Reached by phone on Tuesday, Pierce said he was traveling and was not available for an interview for this article. But Baisden said this back-and-forth won’t interfere with the budget process. 

“We can have opposite views,” he said. “We’re viewing one group of people who think that they’re completely off balance, they’re going to say they’re on the other side of it. But the budget process doesn’t have anything to do with that.”

Baisden doubled down on his position Monday on KSRM. He and Pierce have no direct authority over district protocol. But co-host Jesse Bjorkman, who’s also a teacher in the school district and a member of the borough assembly, said on the show that he thinks a public disagreement “doesn’t help the education environment at all, when kids are confused about what they’re supposed to be doing.”

Bjorkman said he’s grateful to have students back in the classroom and that, for the most part, the classroom learning environment is not greatly impacted by the presence of masks.

“As a teacher, I was disappointed to see that the mayor choose social media to continue to attack the actions of the school district leadership, when many other avenues remain open,” Bjorkman said. “They have been productive in the past.”

Baisden said he’s heard mask-wearing has been hard on students and sees a requirement as a matter of control.

“We’ve still got another four to six weeks of our children being in classrooms, let’s make this last six weeks as best as we can and give them the environment they deserve,” he said.

The district has been gradually loosening requirements, though not as much as some advocates would like. Most recently, it relaxed its mask protocol for outdoor activities, like recess. 

It’s all happening while COVID-19 case rates on the Kenai Peninsula are creeping up. The borough is currently at the “high-risk” level, according to the state’s coronavirus dashboard, though its case rate is lower than Anchorage and the Mat-Su.

State data shows the borough’s vaccination rate is trailing behind the rest of Alaska, with just over 30% of eligible residents fully vaccinated.

“We have had a rise in cases on the peninsula in some of the areas and definitely in some of our schools,” said District Communications Director Pegge Erkeneff. “We have one school, for example, that has three positives in the last week. But it’s not in-school transmission. So we know the mitigation plans are working and we will be keeping schools open until the end of the school year, which is going to be in five weeks.”

Erkeneff said the district is gearing up to do an in-person graduation and hopes to re-evaluate its mask policy next school year.

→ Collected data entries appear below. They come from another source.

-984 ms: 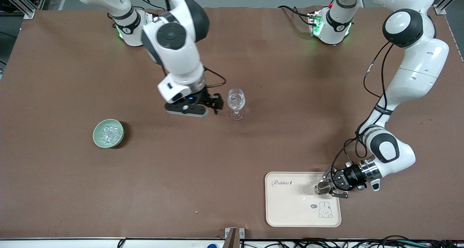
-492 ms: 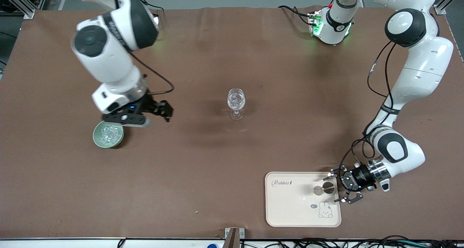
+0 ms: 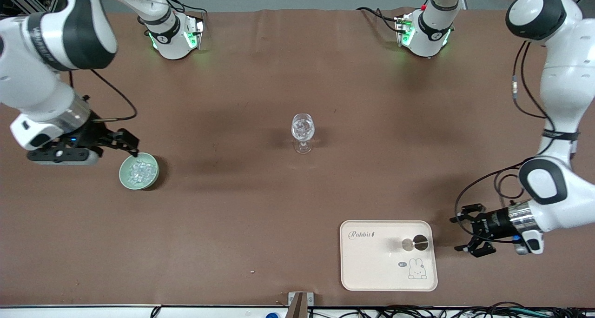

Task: Pour wine and add ice with both arms
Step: 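Set the jigger on the white tray and open the left gripper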

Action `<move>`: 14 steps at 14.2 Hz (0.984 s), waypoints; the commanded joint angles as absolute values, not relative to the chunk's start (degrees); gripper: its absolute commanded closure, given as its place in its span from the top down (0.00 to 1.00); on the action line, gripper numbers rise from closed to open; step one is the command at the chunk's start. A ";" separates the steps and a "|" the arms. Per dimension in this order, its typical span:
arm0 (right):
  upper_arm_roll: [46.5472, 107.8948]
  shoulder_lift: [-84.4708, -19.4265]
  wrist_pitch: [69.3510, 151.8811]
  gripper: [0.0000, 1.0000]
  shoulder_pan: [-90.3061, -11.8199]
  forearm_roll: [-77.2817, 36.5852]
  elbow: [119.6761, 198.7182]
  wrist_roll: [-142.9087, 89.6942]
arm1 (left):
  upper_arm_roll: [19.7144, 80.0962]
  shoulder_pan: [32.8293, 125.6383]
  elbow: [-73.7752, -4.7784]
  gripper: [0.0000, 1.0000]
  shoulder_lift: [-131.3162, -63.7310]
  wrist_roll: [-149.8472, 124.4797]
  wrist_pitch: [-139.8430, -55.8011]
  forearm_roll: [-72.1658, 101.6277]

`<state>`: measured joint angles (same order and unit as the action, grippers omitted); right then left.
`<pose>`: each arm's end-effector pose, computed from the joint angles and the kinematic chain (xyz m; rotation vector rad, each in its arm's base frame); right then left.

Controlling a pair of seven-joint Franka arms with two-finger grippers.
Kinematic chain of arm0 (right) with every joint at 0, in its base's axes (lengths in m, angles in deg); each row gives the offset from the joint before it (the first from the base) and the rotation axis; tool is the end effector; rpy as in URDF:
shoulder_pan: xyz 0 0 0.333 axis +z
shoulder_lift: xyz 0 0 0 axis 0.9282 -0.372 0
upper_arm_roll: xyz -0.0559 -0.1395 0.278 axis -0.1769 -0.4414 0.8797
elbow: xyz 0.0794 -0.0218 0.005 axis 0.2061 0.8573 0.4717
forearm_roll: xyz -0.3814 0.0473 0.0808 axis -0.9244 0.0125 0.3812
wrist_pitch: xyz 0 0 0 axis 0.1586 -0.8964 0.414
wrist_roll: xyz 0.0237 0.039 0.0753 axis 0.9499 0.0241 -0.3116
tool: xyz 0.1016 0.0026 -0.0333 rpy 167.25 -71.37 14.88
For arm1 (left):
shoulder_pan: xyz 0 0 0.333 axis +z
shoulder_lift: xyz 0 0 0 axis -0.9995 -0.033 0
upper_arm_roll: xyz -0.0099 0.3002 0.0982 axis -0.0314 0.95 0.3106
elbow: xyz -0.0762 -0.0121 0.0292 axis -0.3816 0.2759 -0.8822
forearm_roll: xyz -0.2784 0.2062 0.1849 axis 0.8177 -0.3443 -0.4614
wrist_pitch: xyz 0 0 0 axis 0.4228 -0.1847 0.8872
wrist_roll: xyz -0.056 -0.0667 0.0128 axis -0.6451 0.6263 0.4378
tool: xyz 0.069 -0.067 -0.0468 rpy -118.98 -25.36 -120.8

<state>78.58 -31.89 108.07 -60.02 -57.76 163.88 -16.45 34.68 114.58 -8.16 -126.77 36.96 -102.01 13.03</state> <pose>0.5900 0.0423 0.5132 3.1334 -0.0243 0.1619 0.7652 0.0384 0.2724 2.1708 1.4118 -0.2878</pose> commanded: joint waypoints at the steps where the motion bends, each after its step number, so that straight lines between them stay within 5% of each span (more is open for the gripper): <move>1: 80.03 -26.65 104.61 1.00 -63.58 -59.21 165.82 -19.28 | 35.54 113.95 -10.32 1.00 -116.06 36.85 -92.32 4.27; 8: 82.84 -25.23 89.05 1.00 -69.21 -59.13 153.71 -19.29 | 29.04 113.68 -10.32 1.00 -97.23 22.58 -74.46 -2.96; 14: 82.93 -25.58 80.69 1.00 -69.22 -58.86 148.59 -19.20 | 33.58 111.68 -12.15 1.00 -86.07 -2.58 -67.24 -2.09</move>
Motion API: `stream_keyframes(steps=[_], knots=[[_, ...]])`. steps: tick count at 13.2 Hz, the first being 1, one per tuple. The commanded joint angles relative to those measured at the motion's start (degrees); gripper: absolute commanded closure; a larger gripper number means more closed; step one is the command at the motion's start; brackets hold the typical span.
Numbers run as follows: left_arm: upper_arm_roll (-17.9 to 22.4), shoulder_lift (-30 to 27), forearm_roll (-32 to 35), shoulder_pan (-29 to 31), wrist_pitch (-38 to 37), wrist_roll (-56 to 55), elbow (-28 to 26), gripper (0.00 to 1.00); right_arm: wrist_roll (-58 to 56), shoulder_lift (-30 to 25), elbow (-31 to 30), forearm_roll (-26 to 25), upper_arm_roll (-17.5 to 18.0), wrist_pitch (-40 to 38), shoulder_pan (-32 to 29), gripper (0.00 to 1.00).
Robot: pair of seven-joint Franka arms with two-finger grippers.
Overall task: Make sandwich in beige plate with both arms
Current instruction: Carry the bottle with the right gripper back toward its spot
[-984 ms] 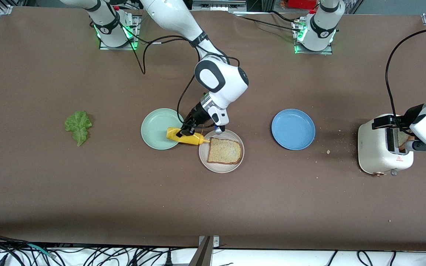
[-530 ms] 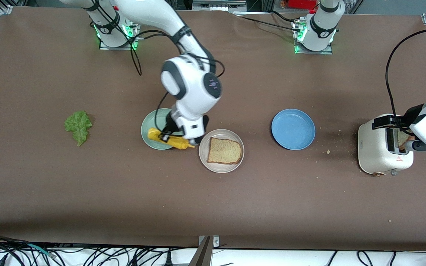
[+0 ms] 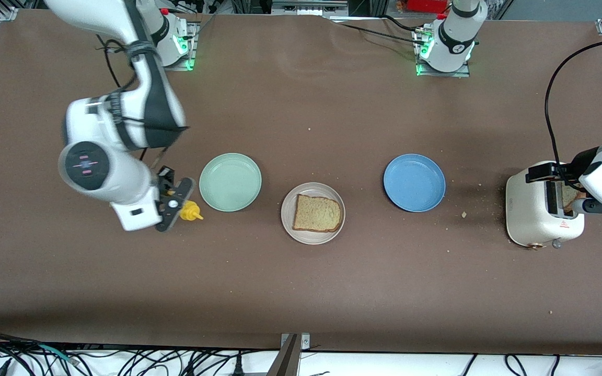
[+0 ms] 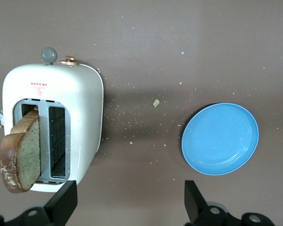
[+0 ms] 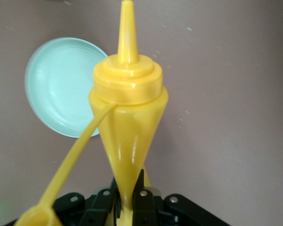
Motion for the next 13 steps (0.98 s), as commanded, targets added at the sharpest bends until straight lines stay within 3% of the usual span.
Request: stream_keyframes(steps=[1,5,9,13], knots=[[-0.52,-1.29,1.95,0.36,-0.55,-0.51,-0.54,0.00,-11.64,-5.75,-10.10,11.58,-0.53,2.63,-4.89,1.00],[-0.52,-1.38,1.95,0.36,-0.55,-0.51,-0.63,0.00,-32.72,-9.98,-23.46,29.16,-8.79,4.13,-5.08,1.00],[-0.52,-1.38,1.95,0.36,-0.55,-0.51,-0.63,0.00,-50.40,-9.90,-33.48,41.56,-14.15,3.87,-5.08,1.00],[-0.52,-1.47,1.95,0.36,-0.64,-0.51,-0.80,0.00,-66.04,-9.20,-42.71,50.35,-15.22,4.31,-6.74,1.00]])
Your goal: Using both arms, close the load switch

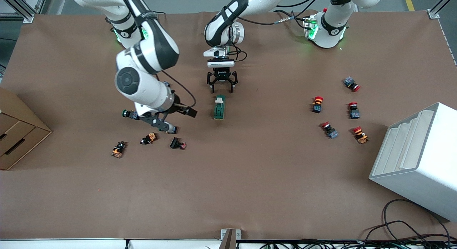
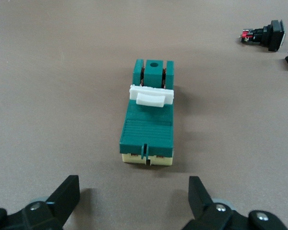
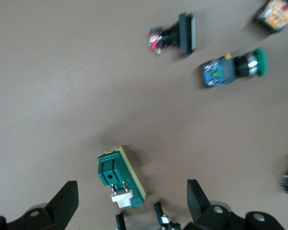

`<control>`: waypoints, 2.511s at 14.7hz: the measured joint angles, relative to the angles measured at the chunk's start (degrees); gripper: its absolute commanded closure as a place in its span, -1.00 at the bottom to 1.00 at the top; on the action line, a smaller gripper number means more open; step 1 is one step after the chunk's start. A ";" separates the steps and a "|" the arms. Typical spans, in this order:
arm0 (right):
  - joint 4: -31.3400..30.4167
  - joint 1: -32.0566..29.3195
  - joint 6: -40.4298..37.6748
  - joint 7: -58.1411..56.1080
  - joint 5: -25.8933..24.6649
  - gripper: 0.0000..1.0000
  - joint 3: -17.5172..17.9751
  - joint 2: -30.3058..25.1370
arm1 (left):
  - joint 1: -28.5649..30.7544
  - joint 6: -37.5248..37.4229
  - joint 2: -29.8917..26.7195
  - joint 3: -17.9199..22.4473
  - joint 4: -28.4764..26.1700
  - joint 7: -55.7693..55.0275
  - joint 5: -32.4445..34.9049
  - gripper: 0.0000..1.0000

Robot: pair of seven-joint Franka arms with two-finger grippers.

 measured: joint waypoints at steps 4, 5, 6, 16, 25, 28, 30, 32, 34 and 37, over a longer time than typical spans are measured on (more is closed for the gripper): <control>-6.28 5.63 11.88 0.16 6.00 -1.00 0.07 1.08 | -0.01 -0.01 0.00 0.00 0.00 -0.07 0.00 -0.99; -7.36 6.80 14.14 0.16 7.50 -1.00 0.07 1.55 | -0.01 -0.01 0.00 0.00 0.00 -0.07 0.00 -0.99; -8.28 7.97 16.32 0.16 8.94 -1.00 0.06 2.09 | -0.01 -0.02 0.00 0.00 0.00 -0.07 0.00 -0.99; -10.67 18.98 35.08 0.23 20.97 -1.00 0.09 11.25 | -0.37 -0.38 0.00 -0.01 -0.06 -0.11 -0.26 -0.99; -10.42 19.66 36.09 0.21 24.91 -1.00 -0.38 11.31 | -0.49 -0.56 -0.05 -0.02 -0.22 -0.25 -0.26 -0.99; -10.39 19.72 36.10 0.21 25.19 -1.00 -0.43 11.30 | -0.49 -0.56 -0.06 -0.02 -0.23 -0.26 -0.26 -0.99; -10.34 19.73 36.09 0.22 25.26 -1.00 -0.43 11.29 | -0.50 -0.56 -0.07 -0.03 -0.25 -0.28 -0.26 -0.99; -10.28 19.73 36.03 0.27 25.29 -1.00 -0.45 11.24 | -0.50 -0.56 -0.09 -0.03 -0.28 -0.30 -0.26 -0.99; -10.19 19.73 35.90 0.28 25.31 -1.00 -0.52 11.20 | -0.50 -0.56 -0.10 -0.03 -0.29 -0.32 -0.26 -0.99; -10.11 19.73 35.71 0.28 25.32 -1.00 -0.58 11.15 | -0.50 -0.56 -0.13 -0.06 -0.33 -0.33 -0.32 -0.99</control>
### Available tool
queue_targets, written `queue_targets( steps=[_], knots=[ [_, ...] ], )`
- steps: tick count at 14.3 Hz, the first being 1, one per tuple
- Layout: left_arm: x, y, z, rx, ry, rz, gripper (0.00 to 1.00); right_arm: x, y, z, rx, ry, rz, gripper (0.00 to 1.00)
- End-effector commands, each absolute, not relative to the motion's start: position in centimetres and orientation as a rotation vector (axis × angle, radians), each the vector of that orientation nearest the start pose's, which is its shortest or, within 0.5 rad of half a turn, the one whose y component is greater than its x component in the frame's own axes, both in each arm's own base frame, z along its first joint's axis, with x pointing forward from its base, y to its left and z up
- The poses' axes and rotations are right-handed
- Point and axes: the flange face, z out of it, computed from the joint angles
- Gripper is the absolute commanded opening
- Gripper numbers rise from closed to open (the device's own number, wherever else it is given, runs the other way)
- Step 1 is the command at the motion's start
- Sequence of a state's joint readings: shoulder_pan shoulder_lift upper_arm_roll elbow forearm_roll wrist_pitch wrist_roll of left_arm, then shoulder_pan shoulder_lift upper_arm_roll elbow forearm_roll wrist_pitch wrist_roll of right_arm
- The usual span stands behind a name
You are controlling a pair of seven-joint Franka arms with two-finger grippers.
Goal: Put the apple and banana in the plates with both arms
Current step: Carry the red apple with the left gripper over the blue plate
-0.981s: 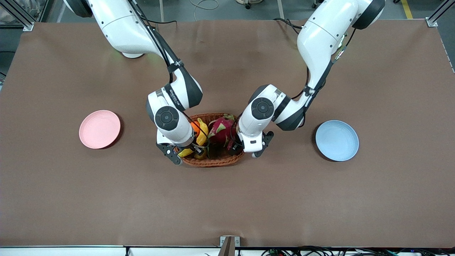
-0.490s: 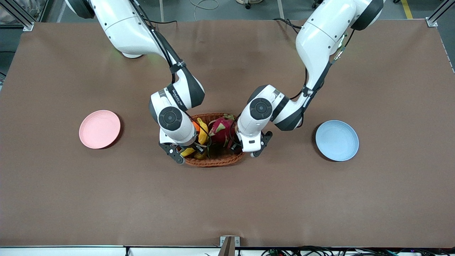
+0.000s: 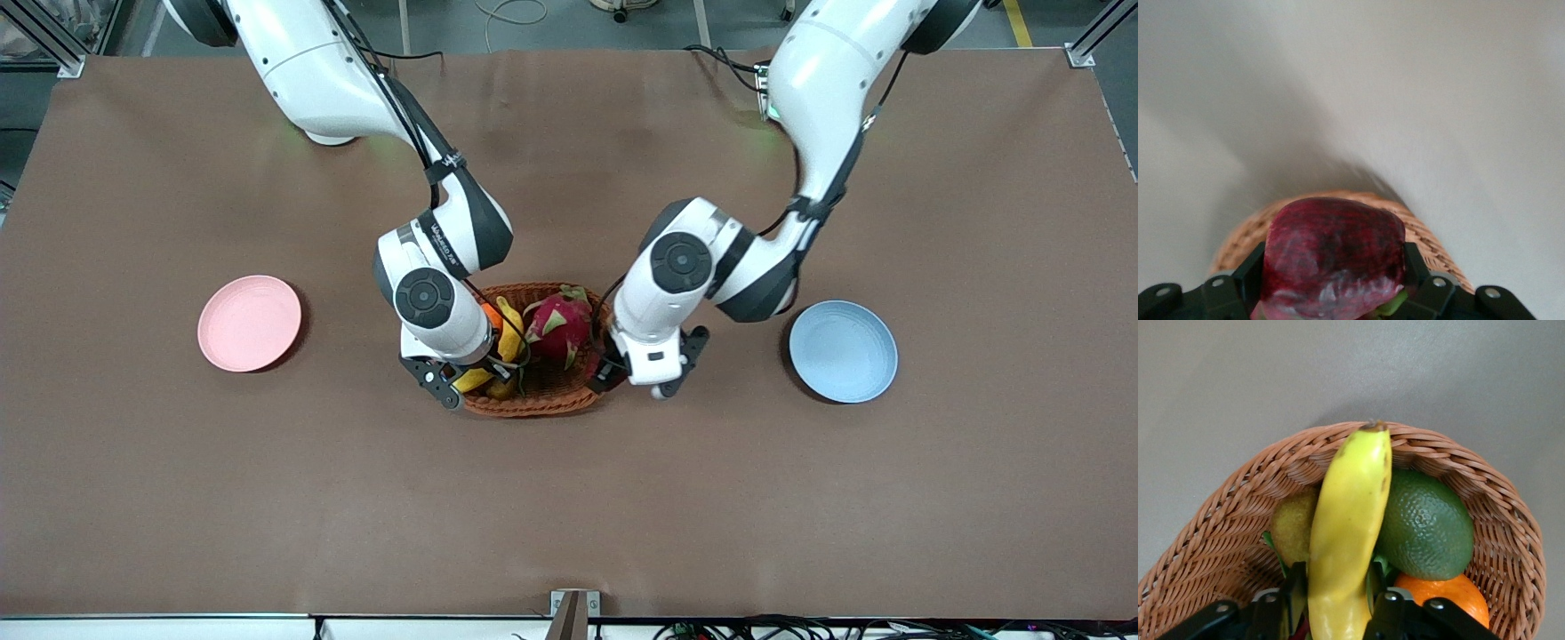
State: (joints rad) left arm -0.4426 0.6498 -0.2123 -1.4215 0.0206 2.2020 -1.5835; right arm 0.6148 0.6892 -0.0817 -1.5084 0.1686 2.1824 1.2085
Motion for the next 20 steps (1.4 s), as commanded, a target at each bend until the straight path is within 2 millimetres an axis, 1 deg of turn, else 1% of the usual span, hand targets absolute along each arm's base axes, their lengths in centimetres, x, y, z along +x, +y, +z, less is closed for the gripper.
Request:
queue_targets(
  steps=[1,3,4,5,7,8,9,10,12,14,15,16,17,18,19,20],
  knots=[
    [60.4,-35.9,37.8,-2.918,-1.466,0.033,0.15,60.4,37.8,25.8,-2.871,1.147,0.123,0.39],
    [61.1,-30.5,38.9,-2.901,-1.437,0.026,0.16,60.3,37.8,25.6,-2.874,1.143,0.124,0.38],
    [61.0,-27.8,38.9,-2.903,-1.384,0.031,0.16,60.3,37.8,25.6,-2.873,1.143,0.122,0.36],
    [61.1,-25.0,38.9,-2.918,-1.324,0.032,0.17,60.3,37.8,25.6,-2.877,1.138,0.122,0.32],
    [61.0,-19.6,37.1,-2.893,-1.267,0.080,0.17,60.3,37.8,25.6,-2.894,1.098,0.120,0.23],
    [61.2,-16.9,36.0,-2.878,-1.247,0.094,0.17,60.3,37.8,25.7,-2.909,1.052,0.121,0.17],
    [61.2,-15.0,34.8,-2.871,-1.222,0.115,0.17,60.3,37.8,25.7,-2.919,1.023,0.120,0.14],
    [60.9,-13.9,33.6,-2.860,-1.213,0.134,0.18,60.3,37.8,25.8,-2.919,1.017,0.119,0.13],
    [60.5,-10.6,31.3,-2.820,-1.176,0.145,0.18,60.4,37.8,26.1,-2.920,1.011,0.118,0.11],
    [59.8,-7.3,28.7,-2.833,-1.130,0.122,0.18,60.6,37.8,26.6,-2.916,1.009,0.114,0.11],
    [59.5,-5.8,27.4,-2.844,-1.133,0.120,0.21,60.7,37.6,26.7,-2.914,1.013,0.114,0.11],
    [59.4,-4.7,26.3,-2.854,-1.132,0.122,0.21,60.6,37.7,27.0,-2.919,1.001,0.104,0.11],
    [59.2,-4.1,25.2,-2.854,-1.130,0.140,0.23,60.8,37.9,28.1,-2.910,0.994,0.088,0.11],
    [58.9,-4.1,24.1,-2.855,-1.126,0.156,0.24,61.3,37.3,30.3,-2.894,1.000,0.077,0.11],
    [58.9,-3.9,23.3,-2.856,-1.130,0.160,0.24,61.5,36.4,31.2,-2.901,1.001,0.099,0.11],
    [58.9,-3.5,22.6,-2.851,-1.140,0.173,0.28,62.1,35.5,33.0,-2.914,0.955,0.101,0.11]
  ],
)
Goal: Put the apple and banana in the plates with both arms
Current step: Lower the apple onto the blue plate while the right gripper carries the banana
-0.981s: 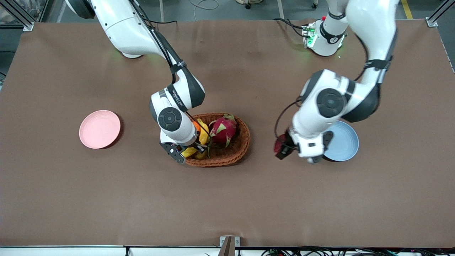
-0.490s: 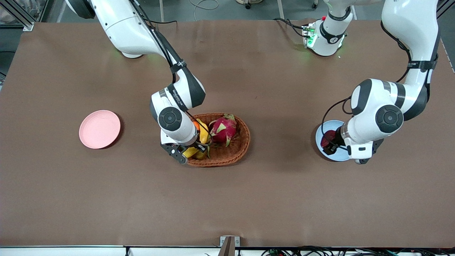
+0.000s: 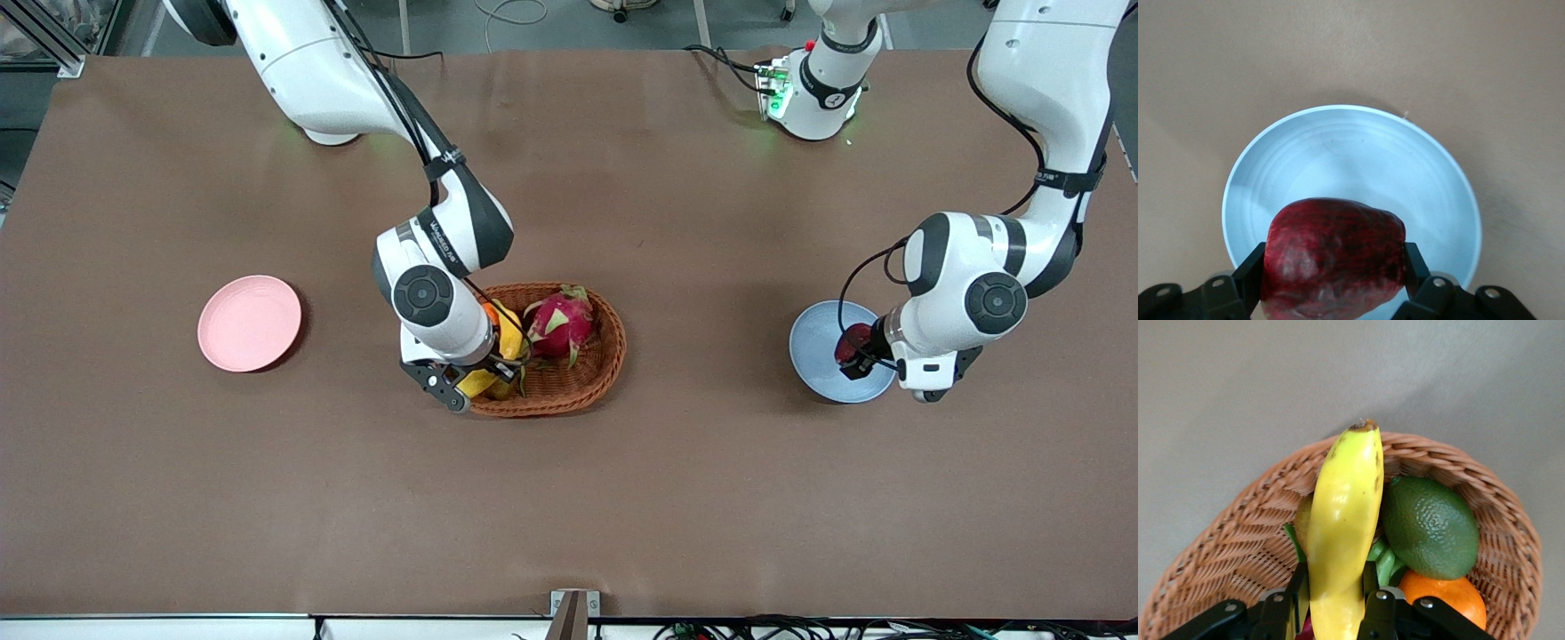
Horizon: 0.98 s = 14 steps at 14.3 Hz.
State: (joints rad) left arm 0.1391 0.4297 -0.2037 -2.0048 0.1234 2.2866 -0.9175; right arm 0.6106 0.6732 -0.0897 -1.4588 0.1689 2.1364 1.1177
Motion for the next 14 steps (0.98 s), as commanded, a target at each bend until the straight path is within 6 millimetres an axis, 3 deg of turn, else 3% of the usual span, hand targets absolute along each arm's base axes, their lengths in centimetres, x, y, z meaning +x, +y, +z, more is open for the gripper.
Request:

“Hopefully by the time school begins in August, enough people will be vaccinated and we’ll be able to open up the schools without any face coverings,” she said. “I know that we have the survey out right now and Mr. Holland, who will be our new superintendent, has the intent to do so if it’s safe to do so.”

Pierce has said he hopes to find common ground with the new superintendent, Clayton Holland.

All big school districts in the state, including the Anchorage School District, require face coverings in buildings. In the Matanuska-Susitna Borough School District, face coverings are required for students in third grade or older.